* _Exercise requirements_
Look for the line that has "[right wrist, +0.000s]" in the material below; please repeat it and every line after it, exactly, up to and including the line that has "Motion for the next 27", and nothing else.

* _Available records_

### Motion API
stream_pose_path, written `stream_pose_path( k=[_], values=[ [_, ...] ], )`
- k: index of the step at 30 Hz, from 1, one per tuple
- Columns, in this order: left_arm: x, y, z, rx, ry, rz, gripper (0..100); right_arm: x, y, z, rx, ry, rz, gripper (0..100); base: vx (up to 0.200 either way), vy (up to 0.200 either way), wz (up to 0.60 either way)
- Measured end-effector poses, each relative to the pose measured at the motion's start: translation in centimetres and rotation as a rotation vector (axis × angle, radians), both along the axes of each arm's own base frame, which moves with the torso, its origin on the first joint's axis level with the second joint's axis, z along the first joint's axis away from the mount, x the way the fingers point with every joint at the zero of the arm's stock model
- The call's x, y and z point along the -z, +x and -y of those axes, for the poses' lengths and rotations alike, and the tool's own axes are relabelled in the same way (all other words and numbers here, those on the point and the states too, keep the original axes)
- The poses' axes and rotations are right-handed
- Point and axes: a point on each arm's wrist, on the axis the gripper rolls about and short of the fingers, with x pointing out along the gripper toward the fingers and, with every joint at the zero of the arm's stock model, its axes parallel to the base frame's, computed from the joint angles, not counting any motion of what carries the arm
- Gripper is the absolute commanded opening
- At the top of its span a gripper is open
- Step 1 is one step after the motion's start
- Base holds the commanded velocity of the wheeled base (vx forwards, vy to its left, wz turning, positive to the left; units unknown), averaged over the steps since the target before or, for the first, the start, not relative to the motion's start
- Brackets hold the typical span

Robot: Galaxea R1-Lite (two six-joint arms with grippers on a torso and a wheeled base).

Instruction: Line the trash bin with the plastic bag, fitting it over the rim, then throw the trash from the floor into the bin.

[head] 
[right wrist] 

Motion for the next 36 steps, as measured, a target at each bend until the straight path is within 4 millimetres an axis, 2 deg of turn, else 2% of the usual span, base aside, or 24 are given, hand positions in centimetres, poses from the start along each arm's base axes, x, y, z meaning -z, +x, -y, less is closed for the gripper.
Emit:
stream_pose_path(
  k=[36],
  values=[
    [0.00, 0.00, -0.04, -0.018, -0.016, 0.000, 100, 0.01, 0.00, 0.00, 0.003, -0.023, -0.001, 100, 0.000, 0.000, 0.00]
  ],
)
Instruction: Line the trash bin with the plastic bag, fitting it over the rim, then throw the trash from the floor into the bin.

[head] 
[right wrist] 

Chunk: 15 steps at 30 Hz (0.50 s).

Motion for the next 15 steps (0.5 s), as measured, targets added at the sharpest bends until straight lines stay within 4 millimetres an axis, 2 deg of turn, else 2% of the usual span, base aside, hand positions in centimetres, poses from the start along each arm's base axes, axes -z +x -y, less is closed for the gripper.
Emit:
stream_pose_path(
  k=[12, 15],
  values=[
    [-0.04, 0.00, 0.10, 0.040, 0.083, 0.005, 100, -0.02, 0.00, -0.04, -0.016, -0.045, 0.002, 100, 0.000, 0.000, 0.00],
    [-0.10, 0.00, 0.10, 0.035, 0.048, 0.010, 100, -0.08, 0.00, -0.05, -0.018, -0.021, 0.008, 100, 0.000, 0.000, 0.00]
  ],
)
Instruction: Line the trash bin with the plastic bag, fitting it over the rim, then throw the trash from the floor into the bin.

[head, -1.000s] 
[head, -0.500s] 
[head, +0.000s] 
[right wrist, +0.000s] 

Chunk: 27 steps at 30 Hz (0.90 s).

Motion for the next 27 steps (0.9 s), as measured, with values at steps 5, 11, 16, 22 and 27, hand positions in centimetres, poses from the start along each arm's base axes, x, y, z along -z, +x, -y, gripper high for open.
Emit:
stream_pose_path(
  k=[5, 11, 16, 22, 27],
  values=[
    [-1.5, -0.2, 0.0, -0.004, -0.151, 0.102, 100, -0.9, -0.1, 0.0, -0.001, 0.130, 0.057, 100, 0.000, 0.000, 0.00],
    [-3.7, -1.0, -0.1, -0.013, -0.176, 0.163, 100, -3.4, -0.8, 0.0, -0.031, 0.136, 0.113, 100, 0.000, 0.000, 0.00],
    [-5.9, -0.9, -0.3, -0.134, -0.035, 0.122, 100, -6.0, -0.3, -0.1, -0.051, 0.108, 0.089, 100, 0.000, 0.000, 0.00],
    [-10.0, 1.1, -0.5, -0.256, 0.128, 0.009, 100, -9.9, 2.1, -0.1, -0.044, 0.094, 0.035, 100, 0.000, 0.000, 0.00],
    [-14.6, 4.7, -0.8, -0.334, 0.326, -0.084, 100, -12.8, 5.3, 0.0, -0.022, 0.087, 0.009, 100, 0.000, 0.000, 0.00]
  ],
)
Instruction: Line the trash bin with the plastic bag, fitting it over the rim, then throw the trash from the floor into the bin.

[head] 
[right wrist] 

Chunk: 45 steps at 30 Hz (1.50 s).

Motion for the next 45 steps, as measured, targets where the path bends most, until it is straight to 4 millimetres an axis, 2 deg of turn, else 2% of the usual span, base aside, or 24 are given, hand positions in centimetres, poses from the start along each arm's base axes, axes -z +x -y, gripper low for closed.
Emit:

* _Result of the exercise_
[right wrist, +0.000s] 

Chunk: 27 steps at 30 Hz (0.90 s).

Motion for the next 27 steps (0.9 s), as measured, with values at steps 5, 11, 16, 22 and 27, hand positions in centimetres, poses from the start along each arm's base axes, x, y, z along -z, +x, -y, gripper high for open.

The requested output has been given in full.